Waren meine Vorfahren Handlanger der Nationalsozialisten? Oder nur Sympathisanten oder beteiligten sich sogar am Widerstand gegen die Nazi-Diktatur? Diese Fragen hat sich wohl jeder nach dem Krieg Geborene schon einmal gestellt. Oder stellte sie den Eltern und bekam keine Antwort. Auch Regisseur und Autor Jens Schanze stellt diese Frage seiner Mutter: War dein Vater ein Nazi?

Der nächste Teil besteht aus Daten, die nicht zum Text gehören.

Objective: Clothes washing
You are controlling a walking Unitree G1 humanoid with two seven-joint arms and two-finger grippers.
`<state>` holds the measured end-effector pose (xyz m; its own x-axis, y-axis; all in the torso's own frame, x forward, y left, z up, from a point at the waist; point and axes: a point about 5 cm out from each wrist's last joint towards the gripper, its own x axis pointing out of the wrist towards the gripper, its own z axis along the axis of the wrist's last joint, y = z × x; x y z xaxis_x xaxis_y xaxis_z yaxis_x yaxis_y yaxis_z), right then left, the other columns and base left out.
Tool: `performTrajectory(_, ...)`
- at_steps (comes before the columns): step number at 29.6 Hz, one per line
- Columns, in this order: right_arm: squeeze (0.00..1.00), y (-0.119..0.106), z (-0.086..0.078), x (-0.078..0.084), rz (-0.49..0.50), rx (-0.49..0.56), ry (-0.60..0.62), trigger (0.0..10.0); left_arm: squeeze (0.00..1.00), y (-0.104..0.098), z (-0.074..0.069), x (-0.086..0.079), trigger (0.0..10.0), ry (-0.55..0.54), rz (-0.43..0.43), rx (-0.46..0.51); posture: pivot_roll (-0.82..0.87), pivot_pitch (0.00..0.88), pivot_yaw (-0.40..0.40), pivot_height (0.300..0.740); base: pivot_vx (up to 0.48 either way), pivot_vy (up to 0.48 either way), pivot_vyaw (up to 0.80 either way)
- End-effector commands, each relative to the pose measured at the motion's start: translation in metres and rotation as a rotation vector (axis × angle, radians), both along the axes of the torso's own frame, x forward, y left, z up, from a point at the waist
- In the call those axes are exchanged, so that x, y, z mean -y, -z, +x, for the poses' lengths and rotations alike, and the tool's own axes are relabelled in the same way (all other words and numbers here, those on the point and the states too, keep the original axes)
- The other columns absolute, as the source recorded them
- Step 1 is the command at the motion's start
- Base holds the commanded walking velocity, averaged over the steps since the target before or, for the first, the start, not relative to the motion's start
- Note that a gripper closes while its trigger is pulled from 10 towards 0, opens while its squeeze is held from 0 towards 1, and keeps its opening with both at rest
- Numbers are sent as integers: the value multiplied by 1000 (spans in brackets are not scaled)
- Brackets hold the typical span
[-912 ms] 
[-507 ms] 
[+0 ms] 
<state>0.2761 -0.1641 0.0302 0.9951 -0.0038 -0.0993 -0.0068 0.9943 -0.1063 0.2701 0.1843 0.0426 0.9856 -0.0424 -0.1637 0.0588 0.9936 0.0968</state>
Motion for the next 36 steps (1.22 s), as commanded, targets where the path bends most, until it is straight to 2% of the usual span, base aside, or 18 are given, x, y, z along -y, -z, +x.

Ähnlich wie Malte Ludin in "2 oder 3 Dinge, die ich von ihm weiß" dokumentiert Regisseur Jens Schanze in seiner Abschlußarbeit an der Hochschule für Film und Fernsehen in München die Aufarbeitung der lange verdrängten NS-Vergangenheit innerhalb der eigenen Familie. Die Verstrickungen des Großvaters in den Nationalsozialismus wurden Jahrzehntelang verdrängt und verschwiegen. Doch die Entscheidung der Mutter, die kritische Beschäftigung mit der Person ihres Vaters zuzulassen, bringt Bewegung in scheinbar festgefahrene Familienstrukturen. Sicher kein unwichtiger Film, zumal in vielen deutschen Familien diese Diskussion nie geführt wurde. Aber wer geht dafür ins Kino?